泯听了这话,脸居然有点红,摇了摇头,转身走了。
阿织从须弥戒中取出一只铜锁,递给奚琴:“这个给你。”
铜锁呈鱼形,鱼鳞上有法术铭文,鱼尾还掀起了几滴浮浪。
这种锁,一看就是玉轮集的集市上淘来的小玩意儿,很精巧,但称不上是宝物。
奚琴挑了挑眉,接过锁,笑盈盈道:“我眼下忽然觉得染上骨疾竟不是坏事,至少每複发一回,仙子便要赠我一份厚礼。”
阿织道:“不是赠礼。”
“它叫锁誓鱼,是用来锁住承诺的。”她直言不讳,“你上回欺瞒我,我的确还有一些介意,虽然约法三章时,我们还没有一起去风过岭,彼此间没有足够的信任,但这不是你背弃承诺的理由,在我这里,这不是小事。所以,你得对着这只铜锁,重新约法三章,铜匙在我这里,你若再有违逆,铜匙会断,这锁便永远解不开了。

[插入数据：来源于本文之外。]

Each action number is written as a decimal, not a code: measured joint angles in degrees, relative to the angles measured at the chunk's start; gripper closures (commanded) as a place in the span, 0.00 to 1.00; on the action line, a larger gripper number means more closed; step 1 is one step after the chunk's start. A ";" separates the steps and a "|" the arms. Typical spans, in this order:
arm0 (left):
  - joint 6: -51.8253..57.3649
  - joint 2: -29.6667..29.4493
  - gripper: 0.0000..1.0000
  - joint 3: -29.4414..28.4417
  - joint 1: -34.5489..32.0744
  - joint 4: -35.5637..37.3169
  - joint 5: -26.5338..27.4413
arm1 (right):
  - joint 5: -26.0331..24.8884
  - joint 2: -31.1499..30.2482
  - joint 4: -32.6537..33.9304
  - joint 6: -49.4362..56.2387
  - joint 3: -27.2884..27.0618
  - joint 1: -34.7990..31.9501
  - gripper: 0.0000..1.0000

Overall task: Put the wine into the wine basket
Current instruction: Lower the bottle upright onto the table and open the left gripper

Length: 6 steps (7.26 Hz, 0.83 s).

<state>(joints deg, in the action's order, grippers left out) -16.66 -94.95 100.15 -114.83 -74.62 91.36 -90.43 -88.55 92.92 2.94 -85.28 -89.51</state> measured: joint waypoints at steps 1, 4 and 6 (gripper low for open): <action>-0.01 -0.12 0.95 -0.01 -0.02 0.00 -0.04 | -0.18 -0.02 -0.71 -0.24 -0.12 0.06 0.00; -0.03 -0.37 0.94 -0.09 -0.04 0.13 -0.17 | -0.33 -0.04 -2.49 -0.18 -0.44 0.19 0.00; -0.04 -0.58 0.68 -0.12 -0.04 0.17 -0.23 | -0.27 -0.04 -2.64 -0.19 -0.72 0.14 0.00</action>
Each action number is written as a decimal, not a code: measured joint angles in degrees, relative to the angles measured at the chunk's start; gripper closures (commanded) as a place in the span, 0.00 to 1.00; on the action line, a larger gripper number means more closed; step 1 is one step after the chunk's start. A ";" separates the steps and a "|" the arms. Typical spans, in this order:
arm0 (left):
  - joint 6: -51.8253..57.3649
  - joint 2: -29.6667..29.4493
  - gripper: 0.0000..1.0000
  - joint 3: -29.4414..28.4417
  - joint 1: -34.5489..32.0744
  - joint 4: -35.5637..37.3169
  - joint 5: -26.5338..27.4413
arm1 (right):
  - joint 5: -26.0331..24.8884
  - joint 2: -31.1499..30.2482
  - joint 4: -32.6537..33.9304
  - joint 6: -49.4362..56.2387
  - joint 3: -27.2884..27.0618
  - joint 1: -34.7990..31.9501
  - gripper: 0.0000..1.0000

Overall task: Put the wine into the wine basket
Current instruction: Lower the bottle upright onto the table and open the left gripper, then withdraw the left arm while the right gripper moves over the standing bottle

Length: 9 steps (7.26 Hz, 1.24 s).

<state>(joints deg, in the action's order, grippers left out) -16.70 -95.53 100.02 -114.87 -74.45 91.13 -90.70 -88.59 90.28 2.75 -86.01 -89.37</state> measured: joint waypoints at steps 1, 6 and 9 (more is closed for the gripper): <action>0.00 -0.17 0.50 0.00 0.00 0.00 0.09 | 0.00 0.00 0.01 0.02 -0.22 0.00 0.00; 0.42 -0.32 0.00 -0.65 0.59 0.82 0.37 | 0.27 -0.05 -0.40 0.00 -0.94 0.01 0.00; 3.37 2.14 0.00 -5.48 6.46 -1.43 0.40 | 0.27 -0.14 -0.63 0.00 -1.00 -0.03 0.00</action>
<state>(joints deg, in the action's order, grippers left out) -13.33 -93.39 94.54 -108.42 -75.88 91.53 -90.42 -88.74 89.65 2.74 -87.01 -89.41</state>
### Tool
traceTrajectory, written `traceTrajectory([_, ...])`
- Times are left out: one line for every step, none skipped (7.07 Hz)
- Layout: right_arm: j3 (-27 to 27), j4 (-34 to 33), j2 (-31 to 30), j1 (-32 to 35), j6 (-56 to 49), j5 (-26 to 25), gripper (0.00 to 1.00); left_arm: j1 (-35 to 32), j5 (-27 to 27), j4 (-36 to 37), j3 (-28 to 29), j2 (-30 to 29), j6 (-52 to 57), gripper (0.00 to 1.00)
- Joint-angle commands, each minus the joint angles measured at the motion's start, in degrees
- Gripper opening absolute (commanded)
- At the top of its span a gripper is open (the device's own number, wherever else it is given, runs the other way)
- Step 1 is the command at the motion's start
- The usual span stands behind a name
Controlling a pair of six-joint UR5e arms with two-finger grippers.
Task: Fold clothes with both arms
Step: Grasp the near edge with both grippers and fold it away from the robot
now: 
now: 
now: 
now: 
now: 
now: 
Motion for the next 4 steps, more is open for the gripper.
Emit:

”
奚琴捕捉到阿织的话中之意,笑问:“仙子的意思是,接下来,还愿意与我一起去找溯荒?”
“你不找了?”
他说过,她眼下的封印与他有些渊源,这封印是她祭阵死后才有的,应该与二十年前的溯荒引发的妖乱脱不开干系,所以,他应该有不得不找溯荒的理由。
“当然不是,能和仙子一起,求之不得。”奚琴说,他掂了掂手中轻若无物的铜锁,“只是,仙子知道麽,这铜锁灵力太低,未必能锁住我的誓言。”
“立誓不分灵力高低,只分心诚与否。”
奚琴听了这话,没再说其他,铜锁从他修长的指尖浮起来,锁扣开了,像是在等待誓言落进鱼肚浮浪中。
奚琴道:“我奚氏寒尽立誓,今后同行,与仙子相扶相持,不跟蹤仙子,与仙子有关的事,不随意打听,不随意探究仙子的过往,遇到危险,不会怀疑仙子,信任为上……”
是他们当初的约法三章,一字不差。
锁扣重新合上,浮浪与鱼尾收了誓言,灵气浮于鱼鳞,发出餍足的光华。
奚琴却没把铜锁还给阿织,他把玩了一阵,忽然又问:“这只锁可以锁几个誓言?”
“卖货人说是三个。”
奚琴笑道:“那只立一个多浪费,要不我再立一个?”
不等阿织回答,他说:“像仙子这样,把别人的话字字句句记得清楚,实在占不到什麽便宜,所以我想告诉仙子——”
“咔嚓”一声,锁扣又在他的指尖张开了,鱼身在浮浪中雀跃,“从今以后,绝不让仙子在我这里吃亏。”
誓言再度落进铜锁的一瞬间,鱼鳞绽放出比适才更夺目的光华,人间也正值黄昏,行云交织出斑斓色彩,阿织从奚琴手里接过铜锁的一瞬间,看了他一眼,他浸在这片辉华里,没有笑,眼尾缀着光,显得有点安静,就好像他说的这些话,都是真的。
姚思故和楚霖已经把行囊收好了,他们是招惹过仙人的,所以打算傍晚就离开清安镇,不再跟镇上的人道别了,怕给他们招来麻烦。
姚思故带阿织和奚琴来到清安镇的后山,山中的林间有一座夫妻合葬的墓地,是姚小山和他的结发妻张氏。
姚思故道:“我小时候很混账,爹娘在世时,时常觉得我烦,我爹还说,等有一天他过世了,一定要把他埋去一个看不到我的地方,眼不见为净。后来我就把他的坟迁来清安镇的后山,跟镇子隔着一山的距离,不远不近,方便我探望,省得他看到我烦,看不见我又想我。”
姚思故嘴上说自己混账,但在阿织面前,他总会不自觉地收敛,非常规矩,只有淩乱的故居和地上“不务正业”的木质飞鸟出卖了他的本性。
墓地里,姚小山和张氏合葬在一起,姚思故说他们一直恩爱,原来也是过了幸福的一世。